[MATERIAL FOR THIS TASK]
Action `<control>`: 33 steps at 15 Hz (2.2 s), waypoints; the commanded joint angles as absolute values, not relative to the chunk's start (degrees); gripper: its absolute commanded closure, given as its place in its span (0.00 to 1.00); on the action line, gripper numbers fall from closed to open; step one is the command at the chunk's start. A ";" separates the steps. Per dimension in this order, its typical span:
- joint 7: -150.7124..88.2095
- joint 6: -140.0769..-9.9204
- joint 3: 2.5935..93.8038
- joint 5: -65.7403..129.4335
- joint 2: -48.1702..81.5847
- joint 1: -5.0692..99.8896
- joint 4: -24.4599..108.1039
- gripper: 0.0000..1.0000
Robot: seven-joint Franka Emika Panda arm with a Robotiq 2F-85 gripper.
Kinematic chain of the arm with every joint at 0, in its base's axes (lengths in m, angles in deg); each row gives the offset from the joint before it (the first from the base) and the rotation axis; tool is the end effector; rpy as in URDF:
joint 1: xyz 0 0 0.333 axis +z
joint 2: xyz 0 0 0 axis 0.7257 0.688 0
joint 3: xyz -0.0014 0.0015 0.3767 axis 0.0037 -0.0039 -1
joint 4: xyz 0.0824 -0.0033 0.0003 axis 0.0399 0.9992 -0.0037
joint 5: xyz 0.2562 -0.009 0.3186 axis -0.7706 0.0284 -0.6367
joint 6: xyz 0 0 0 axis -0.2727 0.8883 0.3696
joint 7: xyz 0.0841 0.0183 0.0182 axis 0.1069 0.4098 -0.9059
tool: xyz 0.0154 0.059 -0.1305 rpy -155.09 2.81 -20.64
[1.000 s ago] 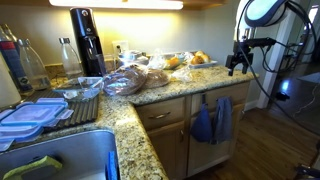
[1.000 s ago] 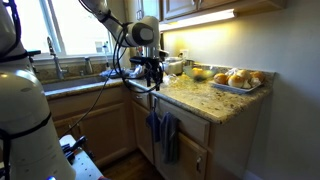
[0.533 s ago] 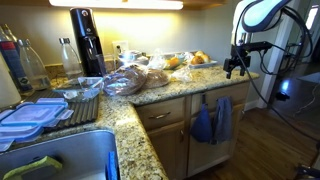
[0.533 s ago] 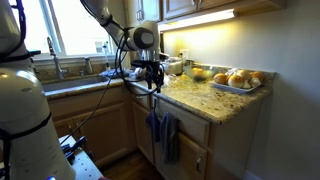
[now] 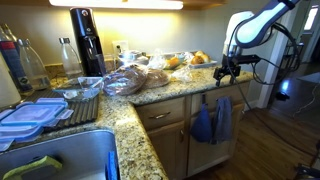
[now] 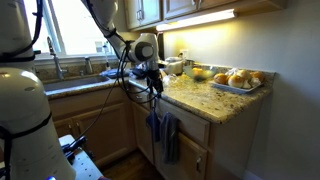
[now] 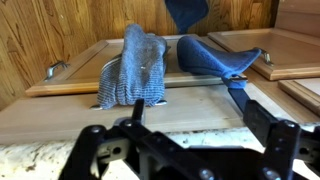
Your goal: Place the left blue cloth onto the kitchen counter
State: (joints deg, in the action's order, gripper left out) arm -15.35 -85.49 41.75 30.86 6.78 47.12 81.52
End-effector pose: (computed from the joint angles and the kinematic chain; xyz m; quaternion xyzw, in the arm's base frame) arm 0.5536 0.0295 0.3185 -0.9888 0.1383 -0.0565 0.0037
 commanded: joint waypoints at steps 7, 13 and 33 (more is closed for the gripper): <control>-11.70 -88.47 42.47 31.53 10.20 51.55 82.85 0.00; -12.78 -86.53 42.32 30.63 11.13 52.24 81.68 0.00; 17.33 -113.56 53.52 58.49 14.53 63.65 93.49 0.00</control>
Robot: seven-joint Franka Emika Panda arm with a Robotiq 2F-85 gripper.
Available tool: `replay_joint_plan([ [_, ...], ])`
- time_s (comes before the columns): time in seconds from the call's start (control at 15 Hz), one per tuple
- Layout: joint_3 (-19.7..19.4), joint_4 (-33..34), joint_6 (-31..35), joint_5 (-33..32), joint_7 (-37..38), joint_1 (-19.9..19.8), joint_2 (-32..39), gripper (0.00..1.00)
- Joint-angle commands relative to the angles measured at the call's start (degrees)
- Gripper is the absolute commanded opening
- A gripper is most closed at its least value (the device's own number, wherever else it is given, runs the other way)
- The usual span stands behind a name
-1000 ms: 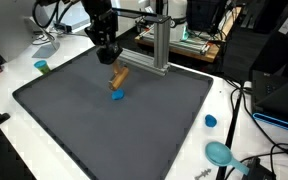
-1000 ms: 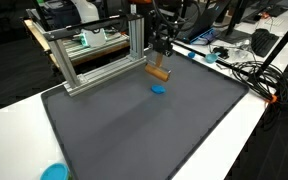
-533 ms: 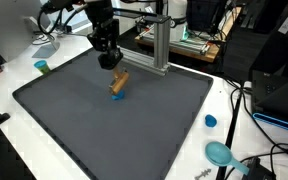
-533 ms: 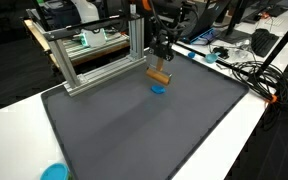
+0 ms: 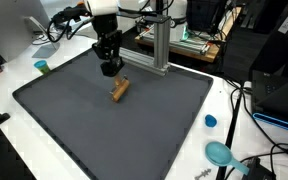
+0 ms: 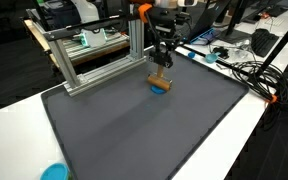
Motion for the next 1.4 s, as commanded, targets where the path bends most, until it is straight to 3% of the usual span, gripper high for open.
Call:
replay_joint_plan([
  [0.0, -0.38, -1.45, 1.90, -1.00, 1.04, 0.19, -0.35, 0.22],
  [0.47, -0.41, -1.24, 2.32, -1.44, 1.70, 0.44, 1.04, 0.22],
  [1.33, -3.67, 0.58, 1.48, -9.93, 11.64, 0.22, 4.38, 0.22],
])
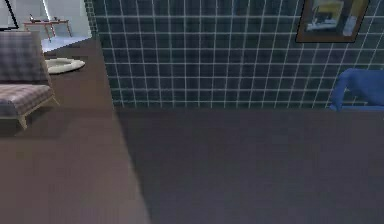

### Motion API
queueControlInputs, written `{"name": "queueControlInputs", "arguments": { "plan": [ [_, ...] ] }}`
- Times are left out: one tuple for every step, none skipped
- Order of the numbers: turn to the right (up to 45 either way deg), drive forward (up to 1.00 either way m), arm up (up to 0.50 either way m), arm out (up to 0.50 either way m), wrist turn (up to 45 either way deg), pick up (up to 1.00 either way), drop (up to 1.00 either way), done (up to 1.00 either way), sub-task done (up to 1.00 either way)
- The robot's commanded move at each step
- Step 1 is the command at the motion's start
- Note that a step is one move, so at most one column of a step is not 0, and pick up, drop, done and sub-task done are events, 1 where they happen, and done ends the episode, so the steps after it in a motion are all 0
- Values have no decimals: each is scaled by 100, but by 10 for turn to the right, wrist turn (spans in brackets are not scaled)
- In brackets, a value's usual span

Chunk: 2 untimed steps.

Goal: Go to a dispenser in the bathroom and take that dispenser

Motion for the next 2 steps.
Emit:
{"name": "queueControlInputs", "arguments": {
  "plan": [
    [0, 15, 0, 0, 0, 0, 0, 0, 0],
    [450, 0, 0, 0, 0, 0, 0, 0, 0]
  ]
}}
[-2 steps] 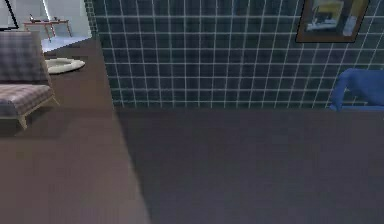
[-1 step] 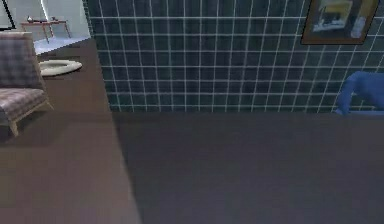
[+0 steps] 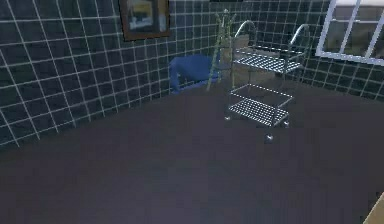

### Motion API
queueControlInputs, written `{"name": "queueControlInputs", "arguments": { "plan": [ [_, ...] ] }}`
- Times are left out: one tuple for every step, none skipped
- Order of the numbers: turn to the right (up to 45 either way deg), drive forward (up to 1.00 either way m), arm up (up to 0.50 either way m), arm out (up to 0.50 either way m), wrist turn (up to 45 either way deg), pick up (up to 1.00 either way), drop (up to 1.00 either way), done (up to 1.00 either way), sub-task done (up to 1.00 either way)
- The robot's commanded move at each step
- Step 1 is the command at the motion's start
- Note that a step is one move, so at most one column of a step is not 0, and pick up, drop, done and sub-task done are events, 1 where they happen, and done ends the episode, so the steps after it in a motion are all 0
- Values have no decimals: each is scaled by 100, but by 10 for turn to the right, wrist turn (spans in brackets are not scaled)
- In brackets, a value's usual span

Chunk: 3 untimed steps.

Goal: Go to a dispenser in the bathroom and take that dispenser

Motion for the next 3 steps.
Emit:
{"name": "queueControlInputs", "arguments": {
  "plan": [
    [270, 0, 0, 0, 0, 0, 0, 0, 0],
    [0, 100, 0, 0, 0, 0, 0, 0, 0],
    [60, 0, 0, 0, 0, 0, 0, 0, 0]
  ]
}}
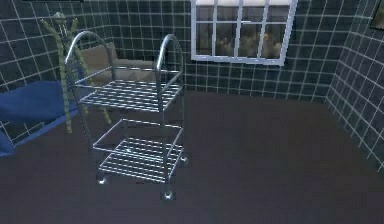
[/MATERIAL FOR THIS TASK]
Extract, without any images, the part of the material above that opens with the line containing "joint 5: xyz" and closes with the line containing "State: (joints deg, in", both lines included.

joint 5: xyz 0.2562 -0.009 0.3186 axis -0.7706 0.0284 -0.6367
joint 6: xyz 0 0 0 axis -0.2727 0.8883 0.3696
joint 7: xyz 0.0841 0.0183 0.0182 axis 0.1069 0.4098 -0.9059
tool: xyz 0.0154 0.059 -0.1305 rpy -155.09 2.81 -20.64
[1.000 s ago] 
[1.000 s ago] 
[0.533 s ago] 
[0.533 s ago] 
[now] 
[now] 
[now] 
Your goal: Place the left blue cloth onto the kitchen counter
State: (joints deg, in the action's order, gripper left out) arm -15.35 -85.49 41.75 30.86 6.78 47.12 81.52

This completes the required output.